> _Problem to work on_: Begin at the line containing "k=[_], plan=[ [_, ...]" in the data below and go on through the line containing "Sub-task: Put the", repeating each line exactly; include both ends and no other line.
-- -- --
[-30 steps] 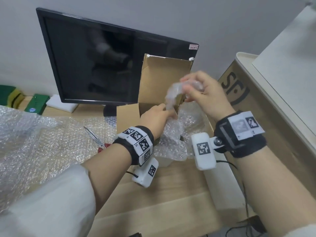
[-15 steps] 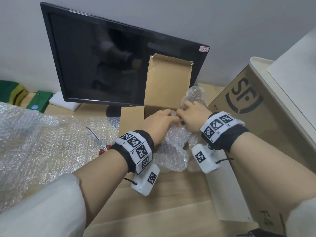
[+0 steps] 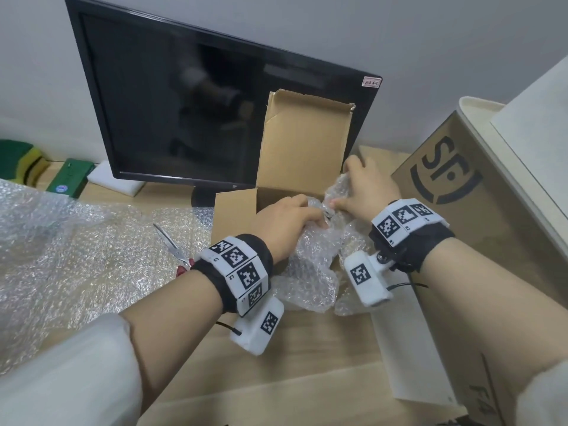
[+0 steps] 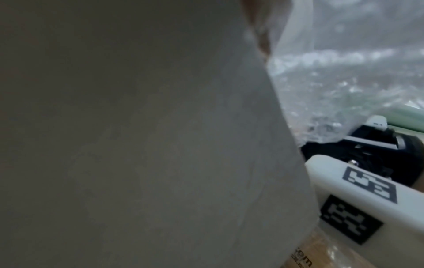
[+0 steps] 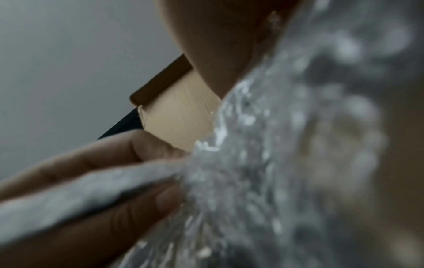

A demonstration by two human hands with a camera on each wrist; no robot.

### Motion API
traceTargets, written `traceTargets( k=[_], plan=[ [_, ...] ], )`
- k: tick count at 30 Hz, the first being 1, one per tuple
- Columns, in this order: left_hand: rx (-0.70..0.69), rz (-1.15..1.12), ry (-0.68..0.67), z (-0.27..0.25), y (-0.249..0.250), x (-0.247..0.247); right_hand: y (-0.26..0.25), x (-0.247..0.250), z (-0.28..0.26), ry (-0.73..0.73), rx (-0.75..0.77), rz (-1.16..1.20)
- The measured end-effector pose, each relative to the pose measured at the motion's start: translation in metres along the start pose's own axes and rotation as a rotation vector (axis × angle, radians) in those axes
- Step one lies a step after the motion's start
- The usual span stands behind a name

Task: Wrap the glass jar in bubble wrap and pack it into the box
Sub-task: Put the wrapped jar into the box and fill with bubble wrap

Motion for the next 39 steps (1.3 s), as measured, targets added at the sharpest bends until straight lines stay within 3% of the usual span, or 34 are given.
traceTargets(
  k=[4,6,8,12,15,17,22,25,28,33,35,37,39],
  plan=[
    [0.006,0.005,-0.004,0.0,0.0,0.0,-0.03,0.004,-0.005,0.048,0.286,0.059],
    [0.008,0.007,0.001,0.0,-0.002,-0.001,-0.044,-0.002,-0.008,-0.065,0.4,-0.011],
    [0.005,0.01,0.012,0.001,-0.003,-0.002,-0.048,-0.009,-0.011,-0.194,0.402,-0.122],
    [0.002,0.01,0.018,0.002,-0.003,-0.004,-0.049,-0.004,-0.016,-0.279,0.392,-0.405],
    [-0.01,0.024,0.007,0.002,-0.002,-0.004,-0.035,-0.028,-0.015,-0.576,0.312,-0.519],
    [-0.01,0.023,-0.007,0.001,-0.001,-0.004,-0.031,-0.044,-0.014,-0.652,0.335,-0.508],
    [0.007,0.0,-0.014,0.0,-0.002,-0.001,-0.033,-0.026,-0.004,-0.52,0.358,-0.157],
    [0.021,0.002,-0.008,0.0,-0.002,0.001,-0.039,0.004,0.0,-0.289,0.429,-0.267],
    [0.01,-0.036,0.006,0.001,-0.003,0.0,-0.037,-0.001,-0.006,-0.43,0.386,-0.446],
    [-0.015,-0.037,0.027,0.001,-0.003,-0.006,-0.027,-0.027,-0.019,-0.653,0.185,-0.254],
    [-0.022,-0.023,0.047,0.002,-0.003,-0.006,-0.032,-0.033,-0.023,-0.708,0.206,-0.245],
    [-0.016,-0.042,0.039,0.001,-0.004,-0.005,-0.032,-0.03,-0.019,-0.693,0.236,-0.153],
    [-0.007,-0.028,0.033,0.001,-0.003,-0.002,-0.026,-0.009,-0.014,-0.572,0.213,0.079]
  ],
)
Point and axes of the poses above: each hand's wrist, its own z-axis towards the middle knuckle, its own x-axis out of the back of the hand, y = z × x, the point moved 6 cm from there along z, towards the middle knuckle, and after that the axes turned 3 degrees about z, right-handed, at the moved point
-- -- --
> _Result below_:
traceTargets, written `traceTargets( k=[_], plan=[ [_, ...] ], )`
- k: tick count at 30 Hz, the first being 1, one per tuple
- Columns, in this order: left_hand: rx (-0.70..0.69), rz (-1.15..1.12), ry (-0.68..0.67), z (-0.27..0.25), y (-0.249..0.250), x (-0.247..0.247); right_hand: y (-0.26..0.25), x (-0.247..0.250), z (-0.28..0.26), ry (-0.73..0.73), rx (-0.75..0.77), rz (-1.16..1.20)
- The measured end-effector pose, each relative to the pose measured at the motion's start: translation in metres along the start pose's own axes and rotation as a rotation vector (axis × angle, radians) in those axes
- Step one lies a step after the motion's start
- The usual span stands behind a name

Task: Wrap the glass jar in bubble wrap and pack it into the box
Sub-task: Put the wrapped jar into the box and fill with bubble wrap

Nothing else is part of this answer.